My takeaway I guess is firstly be wary of the type of wholesale change culture that was undertaken by our previous VC, which caused so many people to feel that leaving was an option. You toy with the devotion people have to an institution at your peril, because once they give themselves permission to think about leaving, it becomes inevitable. Secondly, to recognise value in what you have, because as I concluded in my talk, if we didn’t have an IET we’d now be spending a lot of money to establish one. Lastly, don’t be dismissive if you’re the newbie, I was the young guy thrusting for change when I started but, someday you’ll meet your rocking chair…
8 Comments
Laura James
Thanks for these thoughts. It makes me wonder if we should feature organisational maintenance in the 2020 Festival of Maintenance 🙂
mweller
Hi Laura – that’s not a bad idea! It’s an area we don’t pay attention to
Tim O'Shea
As a past plank I really like the reference to the Ship of Theseus. IET continues to make great contributions to the OU and the evolving fields of Educational Technology/Technologically Enhanced Learning/Computer Assisted Learning. Bit soon for Martin to be contemplating his rocking chair!
mweller
A wifi assisted rocking chair maybe 🙂
Alan Levine
Not of any relevance to the Greek ship analogy but the history and references to what was edtech in the early 1970s reminds me of my fathers cousin David. He got a PhD in Educational Psychology in the early 1970s. When he talked about his research it was all wrapped up in the education technology of 16mm film. I remained impressed though that this work, like what I read of the early IET, was not rooted in technology, but education. Can ed tech be reclaimed from tech to ed?
mweller
that’s like the conclusion of my 25 years book Alan!
Magnus Ramage
I’m really sad about the way IET has been messed around organisationally in recent years – one of the jewels of the OU. Thank you for your history.
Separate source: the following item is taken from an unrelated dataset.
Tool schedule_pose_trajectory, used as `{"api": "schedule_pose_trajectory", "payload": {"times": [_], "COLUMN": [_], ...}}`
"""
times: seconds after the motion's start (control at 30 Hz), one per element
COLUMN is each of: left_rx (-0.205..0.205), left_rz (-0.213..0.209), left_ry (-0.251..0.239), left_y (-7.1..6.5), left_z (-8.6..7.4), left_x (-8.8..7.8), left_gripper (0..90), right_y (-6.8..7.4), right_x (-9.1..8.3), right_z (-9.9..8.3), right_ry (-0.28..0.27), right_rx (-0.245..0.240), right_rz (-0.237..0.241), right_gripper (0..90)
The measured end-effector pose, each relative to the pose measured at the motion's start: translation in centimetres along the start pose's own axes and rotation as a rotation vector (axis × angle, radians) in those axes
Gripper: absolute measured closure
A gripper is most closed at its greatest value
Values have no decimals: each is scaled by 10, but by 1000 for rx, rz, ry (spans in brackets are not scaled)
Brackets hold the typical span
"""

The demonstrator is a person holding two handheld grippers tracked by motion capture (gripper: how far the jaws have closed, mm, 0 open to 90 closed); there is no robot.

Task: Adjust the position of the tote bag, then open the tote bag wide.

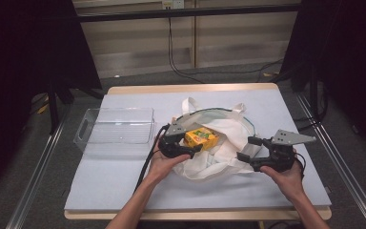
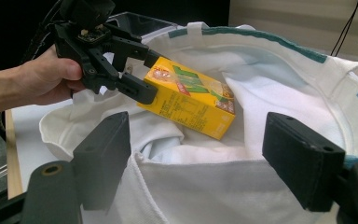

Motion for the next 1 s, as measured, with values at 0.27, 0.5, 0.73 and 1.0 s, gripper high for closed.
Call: {"api": "schedule_pose_trajectory", "payload": {"times": [0.27,0.5,0.73,1.0], "left_rx": [-21,-28,-21,-25], "left_rz": [6,2,-16,-45], "left_ry": [-4,-22,-26,-37], "left_y": [-1,-3,-8,-9], "left_z": [4,8,13,16], "left_x": [-11,-24,-34,-43], "left_gripper": [274,274,274,274], "right_y": [4,3,3,8], "right_x": [0,-3,-5,-5], "right_z": [-2,-4,-3,-6], "right_ry": [-2,-3,-15,-21], "right_rx": [-7,-4,0,3], "right_rz": [2,-3,-7,-9], "right_gripper": [232,232,232,223]}}
Point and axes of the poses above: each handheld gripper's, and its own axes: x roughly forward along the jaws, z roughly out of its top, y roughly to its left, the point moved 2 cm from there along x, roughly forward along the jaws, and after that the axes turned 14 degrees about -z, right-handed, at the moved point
I like the Ship of Theseus analogy. When I joined the Technology Faculty in 2000 (not long after you, I think?) there were still plenty of people around who had been there more or less since the beginning of the university, and for whom the sense of constant innovation and experimentation was absolutely in their bones. As they gradually left I worried whether they’d take the spirit of the university with them. It’s still there, but I think we can only preserve it through incremental change – one plank at a time. Change is good, but it needs to preserve the core identity of the institution. (There are many systems models of organisational change which say just that.)
mweller
Hi Magnus, yes, I think there is definitely a lot to be gained from bringing in new people, as they often find new ways of doing things that you become blind to when you’ve been somewhere a long time. But the cultural values take time to appreciate and develop and so, as you point out, you want to do incremental change in order to allow for this.